> WHAT IS BEING ASKED:
Each line of the material must be repeated precisely, with the pictures left out.

> GIVEN INFORMATION:
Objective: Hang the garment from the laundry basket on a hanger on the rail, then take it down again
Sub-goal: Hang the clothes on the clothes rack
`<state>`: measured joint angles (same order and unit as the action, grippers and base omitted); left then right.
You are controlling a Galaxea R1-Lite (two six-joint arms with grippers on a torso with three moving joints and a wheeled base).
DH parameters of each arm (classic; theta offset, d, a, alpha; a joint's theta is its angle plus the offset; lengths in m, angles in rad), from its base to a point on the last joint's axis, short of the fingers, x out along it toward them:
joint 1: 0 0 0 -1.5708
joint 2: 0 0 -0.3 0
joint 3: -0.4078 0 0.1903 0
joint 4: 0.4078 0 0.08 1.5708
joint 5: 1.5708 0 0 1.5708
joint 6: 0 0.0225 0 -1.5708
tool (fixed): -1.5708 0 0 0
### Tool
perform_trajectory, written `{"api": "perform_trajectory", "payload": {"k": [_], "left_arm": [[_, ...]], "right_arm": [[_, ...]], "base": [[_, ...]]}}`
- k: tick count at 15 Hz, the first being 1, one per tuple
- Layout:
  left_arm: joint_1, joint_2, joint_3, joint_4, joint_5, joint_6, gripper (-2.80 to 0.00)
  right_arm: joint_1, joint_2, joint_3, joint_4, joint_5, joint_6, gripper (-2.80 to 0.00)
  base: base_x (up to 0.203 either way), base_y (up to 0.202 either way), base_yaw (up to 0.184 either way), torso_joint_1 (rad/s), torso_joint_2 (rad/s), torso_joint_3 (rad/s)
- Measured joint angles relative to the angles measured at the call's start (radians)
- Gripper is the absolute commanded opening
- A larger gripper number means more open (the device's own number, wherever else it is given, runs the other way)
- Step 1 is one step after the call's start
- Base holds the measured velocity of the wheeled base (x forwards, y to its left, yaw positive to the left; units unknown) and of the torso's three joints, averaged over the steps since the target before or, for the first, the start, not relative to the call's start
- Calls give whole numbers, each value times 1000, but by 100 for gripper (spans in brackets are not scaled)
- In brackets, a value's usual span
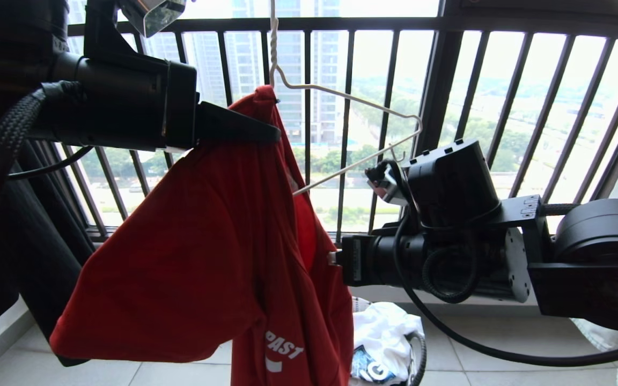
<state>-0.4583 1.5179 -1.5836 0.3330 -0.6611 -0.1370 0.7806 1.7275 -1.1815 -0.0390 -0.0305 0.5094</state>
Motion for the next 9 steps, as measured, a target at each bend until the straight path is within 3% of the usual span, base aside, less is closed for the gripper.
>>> {"api": "perform_trajectory", "payload": {"k": [4,5,6,9], "left_arm": [[11,8,-4,-3,1,-4,-280],[13,9,-5,-3,2,-4,-280],[15,10,-6,-3,2,-6,-280],[16,10,-8,-3,2,-10,-280]], "right_arm": [[1,-11,0,-1,-6,0,-280],[0,-12,0,-1,-7,0,-99],[1,-13,0,-1,-7,0,0],[1,-15,0,-1,-6,0,0]], "base": [[0,0,0,0,0,0],[0,0,0,0,0,0],[0,0,0,0,0,0],[0,0,0,0,0,0]]}}
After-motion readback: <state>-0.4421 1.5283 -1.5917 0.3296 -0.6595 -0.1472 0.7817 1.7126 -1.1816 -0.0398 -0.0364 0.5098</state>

> SOLUTION:
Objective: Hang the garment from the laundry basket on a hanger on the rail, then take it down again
Sub-goal: Hang the clothes on the clothes rack
`<state>`: measured joint angles (same order and unit as the action, grippers and base omitted); left then right.
You are controlling a Galaxea R1-Lite (two six-joint arms with grippers on a torso with three moving joints and a wheeled base).
DH parameters of each arm (classic; theta offset, d, a, alpha; a joint's theta is its angle plus the offset; lengths in m, angles in rad), from its base to a point on the last joint's axis, short of the fingers, x out along it toward them:
joint 1: 0 0 0 -1.5708
joint 2: 0 0 -0.3 0
joint 3: -0.4078 0 0.1903 0
joint 4: 0.4078 0 0.08 1.5708
joint 5: 1.5708 0 0 1.5708
joint 6: 0 0.0225 0 -1.5708
tool (fixed): -1.5708 0 0 0
### Tool
perform_trajectory, written `{"api": "perform_trajectory", "payload": {"k": [_], "left_arm": [[_, ...]], "right_arm": [[_, ...]], "base": [[_, ...]]}}`
- k: tick count at 15 Hz, the first being 1, one per tuple
- Layout:
  left_arm: joint_1, joint_2, joint_3, joint_4, joint_5, joint_6, gripper (-2.80 to 0.00)
  right_arm: joint_1, joint_2, joint_3, joint_4, joint_5, joint_6, gripper (-2.80 to 0.00)
  base: base_x (up to 0.203 either way), base_y (up to 0.202 either way), base_yaw (up to 0.184 either way), torso_joint_1 (rad/s), torso_joint_2 (rad/s), torso_joint_3 (rad/s)
- Measured joint angles relative to the angles measured at the call's start (radians)
- Gripper is the absolute commanded opening
- A larger gripper number means more open (the device's own number, wherever else it is given, runs the other way)
- Step 1 is one step after the call's start
- Base holds the measured velocity of the wheeled base (x forwards, y to its left, yaw positive to the left; units unknown) and of the torso's three joints, averaged over the steps since the target before or, for the first, the start, not relative to the call's start
- Calls give whole numbers, each value times 1000, but by 100 for gripper (spans in brackets are not scaled)
- In brackets, a value's usual span
<state>-0.4583 1.5179 -1.5836 0.3330 -0.6611 -0.1370 0.7806 1.7275 -1.1815 -0.0390 -0.0305 0.5094</state>
Motion for the next 9 steps, as measured, a target at each bend until the straight path is within 3% of the usual span, base aside, less is closed for the gripper.
>>> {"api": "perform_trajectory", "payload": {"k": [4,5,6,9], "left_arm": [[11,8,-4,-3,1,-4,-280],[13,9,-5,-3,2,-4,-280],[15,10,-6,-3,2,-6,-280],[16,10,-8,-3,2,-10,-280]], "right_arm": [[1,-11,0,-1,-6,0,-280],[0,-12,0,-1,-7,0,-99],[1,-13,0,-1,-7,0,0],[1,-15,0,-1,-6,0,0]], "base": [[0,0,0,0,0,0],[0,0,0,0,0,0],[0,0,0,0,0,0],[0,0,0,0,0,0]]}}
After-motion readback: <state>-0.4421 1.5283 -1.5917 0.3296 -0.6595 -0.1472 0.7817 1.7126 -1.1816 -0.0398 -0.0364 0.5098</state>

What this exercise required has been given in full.